Objectives
Fat quantification by dual-energy computed tomography (DECT) provides contrast-independent objective results, for example, on hepatic steatosis or muscle quality as parameters of prognostic relevance. To date, fat quantification has only been developed and used for source-based DECT techniques as fast kVp-switching CT or dual-source CT, which require a prospective selection of the dual-energy imaging mode.
It was the purpose of this study to develop a material decomposition algorithm for fat quantification in phantoms and validate it in vivo for patient liver and skeletal muscle using a dual-layer detector-based spectral CT (dlsCT), which automatically generates spectral information with every scan.
Materials and Methods
For this feasibility study, phantoms were created with 0%, 5%, 10%, 25%, and 40% fat and 0, 4.9, and 7.0 mg/mL iodine, respectively.
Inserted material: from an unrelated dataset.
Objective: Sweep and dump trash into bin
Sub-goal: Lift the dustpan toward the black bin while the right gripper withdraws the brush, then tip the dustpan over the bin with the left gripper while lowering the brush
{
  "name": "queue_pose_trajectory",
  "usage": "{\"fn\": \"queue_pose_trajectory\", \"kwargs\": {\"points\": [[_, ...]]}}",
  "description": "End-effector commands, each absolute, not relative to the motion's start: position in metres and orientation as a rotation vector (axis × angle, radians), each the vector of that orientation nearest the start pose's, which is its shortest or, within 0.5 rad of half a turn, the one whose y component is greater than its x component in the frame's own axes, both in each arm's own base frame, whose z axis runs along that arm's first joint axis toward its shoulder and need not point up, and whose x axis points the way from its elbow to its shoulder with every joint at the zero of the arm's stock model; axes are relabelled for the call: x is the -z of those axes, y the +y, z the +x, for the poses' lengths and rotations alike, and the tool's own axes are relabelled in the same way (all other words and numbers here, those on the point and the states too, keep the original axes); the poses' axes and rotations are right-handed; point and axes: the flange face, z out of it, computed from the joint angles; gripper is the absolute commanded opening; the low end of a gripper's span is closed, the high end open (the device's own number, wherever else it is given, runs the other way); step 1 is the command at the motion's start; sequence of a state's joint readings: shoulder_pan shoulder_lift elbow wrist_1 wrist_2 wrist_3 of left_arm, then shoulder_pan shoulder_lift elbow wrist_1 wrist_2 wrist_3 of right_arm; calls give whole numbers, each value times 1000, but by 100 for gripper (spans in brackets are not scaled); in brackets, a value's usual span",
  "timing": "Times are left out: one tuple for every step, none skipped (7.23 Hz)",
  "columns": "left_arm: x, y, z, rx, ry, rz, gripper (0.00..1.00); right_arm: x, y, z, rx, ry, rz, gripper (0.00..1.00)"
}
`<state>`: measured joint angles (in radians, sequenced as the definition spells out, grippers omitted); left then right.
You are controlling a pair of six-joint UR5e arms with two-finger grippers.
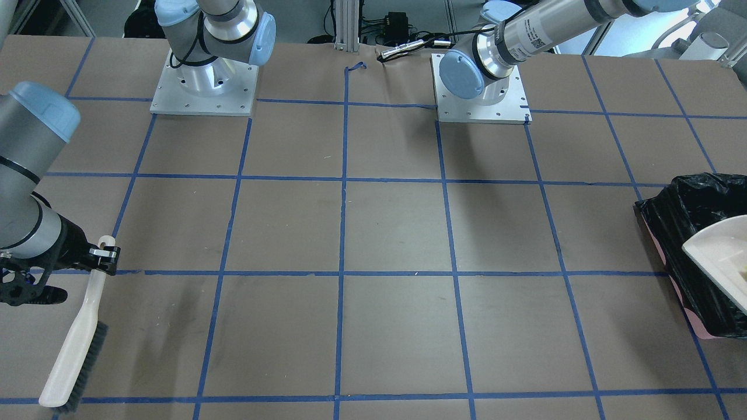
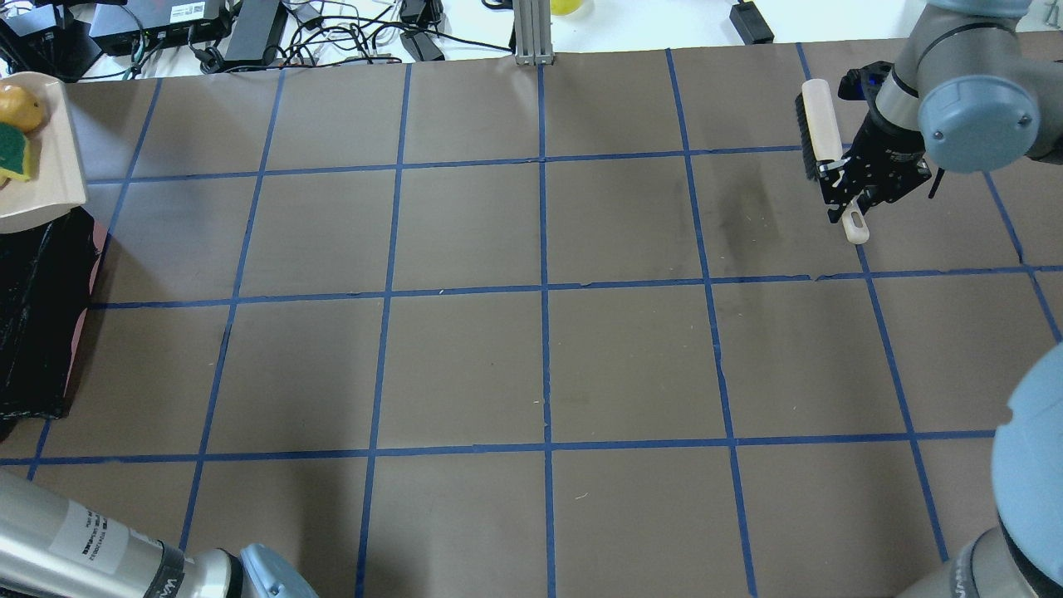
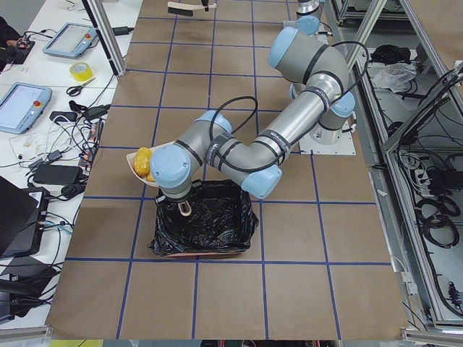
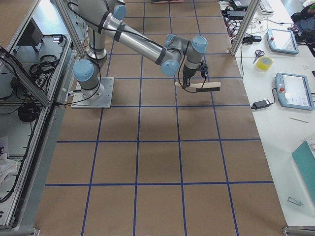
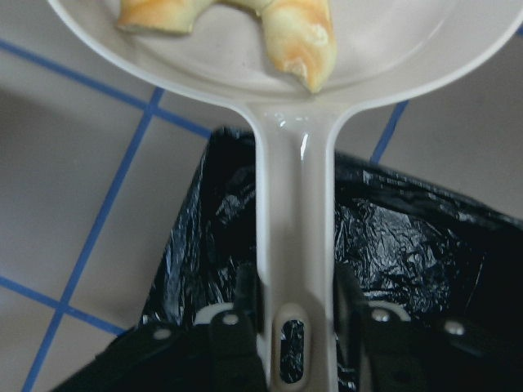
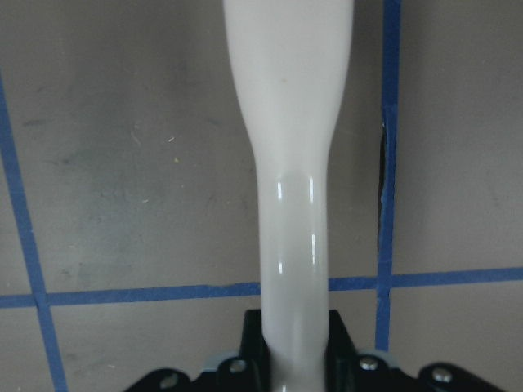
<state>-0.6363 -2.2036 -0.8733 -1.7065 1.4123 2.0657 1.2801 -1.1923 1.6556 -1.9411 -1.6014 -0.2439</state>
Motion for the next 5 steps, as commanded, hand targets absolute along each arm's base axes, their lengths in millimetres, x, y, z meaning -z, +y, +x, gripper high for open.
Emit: {"fn": "queue_pose_trajectory", "kwargs": {"points": [[-434,-511,556,184,2646,1741,0,-244,-611,-73,-206,3123,17,0],[-432,-485,587,150,2600,1778,0,-234,-606,-84,-239,3109,-27,0],[-436,-476,600,71,2545,1818,0,-233,-604,-86,-254,3118,-37,0],[-441,-469,605,9,2493,1875,0,-233,-604,-88,-263,3130,-36,0],[-446,-461,611,-43,2436,1935,0,-233,-603,-89,-267,3133,-32,0]]}}
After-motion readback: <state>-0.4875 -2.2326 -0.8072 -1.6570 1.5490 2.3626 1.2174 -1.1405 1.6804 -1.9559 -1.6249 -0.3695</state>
Phantom scans were performed with the IQon spectral CT (Philips, the Netherlands) at 120 kV and 140 kV and 3 T magnetic resonance (MR) (Philips, the Netherlands) chemical-shift relaxometry (MRR) and MR spectroscopy (MRS). Based on maps of the photoelectric effect and Compton scattering, 3-material decomposition was done for fat, iodine, and phantom material in the image space.
After written consent, 10 patients (mean age, 55 ± 18 years; 6 men) in need of a CT staging were prospectively included. All patients received contrast-enhanced abdominal dlsCT scans at 120 kV and MR imaging scans for MRR. As reference tissue for the liver and the skeletal muscle, retrospectively available non–contrast-enhanced spectral CT data sets were used. Agreement between dlsCT and MR was evaluated for the phantoms, 3 hepatic and 2 muscular regions of interest per patient by intraclass correlation coefficients (ICCs) and Bland-Altman analyses.
Results
The ICC was excellent in the phantoms for both 120 kV and 140 kV (dlsCT vs MRR 0.98 [95% confidence interval (CI), 0.94–0.99]; dlsCT vs MRS 0.96 [95% CI, 0.87–0.99]) and in the skeletal muscle (0.96 [95% CI, 0.89–0.98]). For log-transformed liver fat values, the ICC was moderate (0.75 [95% CI, 0.48–0.88]). Bland-Altman analysis yielded a mean difference of −0.7% (95% CI, −4.5 to 3.1) for the liver and of 0.5% (95% CI, −4.3 to 5.3) for the skeletal muscle. Interobserver and intraobserver agreement were excellent (>0.9).
Conclusions
Fat quantification was developed for dlsCT and agreement with MR techniques demonstrated for patient liver and muscle. Hepatic steatosis and myosteatosis can be detected in dlsCT scans from clinical routine, which retrospectively provide spectral information independent of the imaging mode.